Rev Timothy Anderson was reacting to denouncements of his church from Rev Andrew Rawding, who in recent years has been among the Province’s most prominent activists for the acceptance of transgenderism and gay people.
Rev Rawding was known for being photographed with a rainbow-coloured sign saying “We are sorry for how the church still mistreats LGBTQI+ people” (standing for lesbian, gay, bisexual, transgender, intersex and more).
On Sunday July 4, Rev Rawding – rector of Brackaville, Donaghendry and Ballyclog in Tyrone – announced he was quitting the church.
He said there was “an aggressive and proactive opposition to full inclusion and equality for LGBT+ people with some people still weaponising Bible verses and using the language of condemnation and rejection,” adding that “sadly there are still grandparents and relatives who will not accept LGBT children”.
Rev Anderson is chairman of GAFCON Ireland (the Global Anglican Future Conference), which promotes a traditionalist approach to Scripture.
Writing to the News Letter in what he stressed was a personal capacity (rather than on behalf of the whole GAFCON movement) he said: “There have always been examples of unkind attitudes, bullying, and discrimination towards homosexuals and this should grieve us and cause us to search our heart.
“But to simply dismiss those within the church who disagree with a cultural consensus by using a ‘shut-down’ word like ‘homophobic’ is itself abusive and intolerant.
“The traditional Christian belief towards homosexual practice, marriage, and sex is not irrational, nor unloving, nor ignorant...
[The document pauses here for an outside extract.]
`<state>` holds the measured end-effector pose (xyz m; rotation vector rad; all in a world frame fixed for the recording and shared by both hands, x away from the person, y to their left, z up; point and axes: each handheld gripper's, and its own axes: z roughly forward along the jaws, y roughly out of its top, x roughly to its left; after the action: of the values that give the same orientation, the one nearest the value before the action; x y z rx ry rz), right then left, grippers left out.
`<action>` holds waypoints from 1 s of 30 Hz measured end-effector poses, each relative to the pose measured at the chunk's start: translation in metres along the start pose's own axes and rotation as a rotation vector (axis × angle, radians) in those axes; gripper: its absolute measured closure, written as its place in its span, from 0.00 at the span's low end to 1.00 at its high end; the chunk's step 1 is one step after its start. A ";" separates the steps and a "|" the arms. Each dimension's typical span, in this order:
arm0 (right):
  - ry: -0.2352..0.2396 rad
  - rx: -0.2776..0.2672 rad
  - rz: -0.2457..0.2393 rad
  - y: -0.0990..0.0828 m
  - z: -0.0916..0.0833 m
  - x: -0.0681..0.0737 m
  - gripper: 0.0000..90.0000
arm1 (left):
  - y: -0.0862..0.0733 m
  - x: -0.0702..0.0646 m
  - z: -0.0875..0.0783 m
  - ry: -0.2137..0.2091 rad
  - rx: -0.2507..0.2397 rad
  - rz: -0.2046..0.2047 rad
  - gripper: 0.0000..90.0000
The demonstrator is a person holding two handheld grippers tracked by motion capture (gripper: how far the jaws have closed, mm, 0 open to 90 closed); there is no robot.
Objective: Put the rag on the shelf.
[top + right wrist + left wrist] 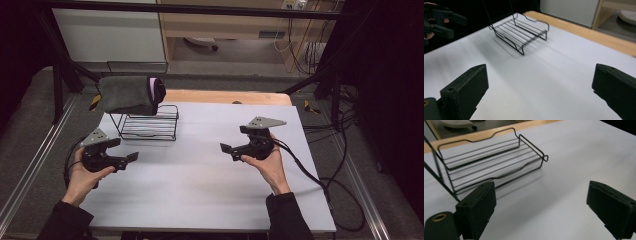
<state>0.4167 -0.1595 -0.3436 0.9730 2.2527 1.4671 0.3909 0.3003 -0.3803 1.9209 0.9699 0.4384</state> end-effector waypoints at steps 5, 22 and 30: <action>-0.029 0.044 0.030 -0.032 -0.007 -0.012 0.01 | -0.015 -0.006 0.009 -0.012 0.017 0.007 0.10; -0.033 0.106 0.090 -0.121 -0.041 -0.039 0.01 | -0.053 -0.011 0.022 -0.024 0.096 0.040 0.12; -0.037 0.103 0.123 -0.140 -0.055 -0.046 0.01 | -0.060 -0.012 0.024 -0.029 0.116 0.049 0.12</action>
<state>0.3660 -0.2641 -0.4493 1.1787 2.2977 1.3799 0.3714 0.2938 -0.4431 2.0538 0.9488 0.3893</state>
“The Christian position affirms that we all sin, that God loves, that the Bible is His word and that he summons us both to belief and repentance for the
forgiveness of sins.
“This is not homophobic. This is a message of hope, grace and newness of life and a message that the Church of Ireland continues to affirm in its Constitution and Canons.”
(His full comments willbe available in the News Letter’s opinion section shortly)
Despite Rev Rawding’s claims of institutional anti-LGBTQ+ attitudes in the church, there is in fact a wide split within the Irish Anglican movement, with many seeking acceptance of new outlooks on gender and sexuality.
For instance, the Church of Ireland’s Church and Society Commission last year penned a paper which said that “for many people gender is a spectrum” and called for people to recognise the existence of “non-binary” gender identities.
And last month the News Letter reported that in Co Cork, a church had hosted a talk by an LGBTQ+ campaigner in which she called for praying to be criminalised “if it causes you to hate yourself” (read more here).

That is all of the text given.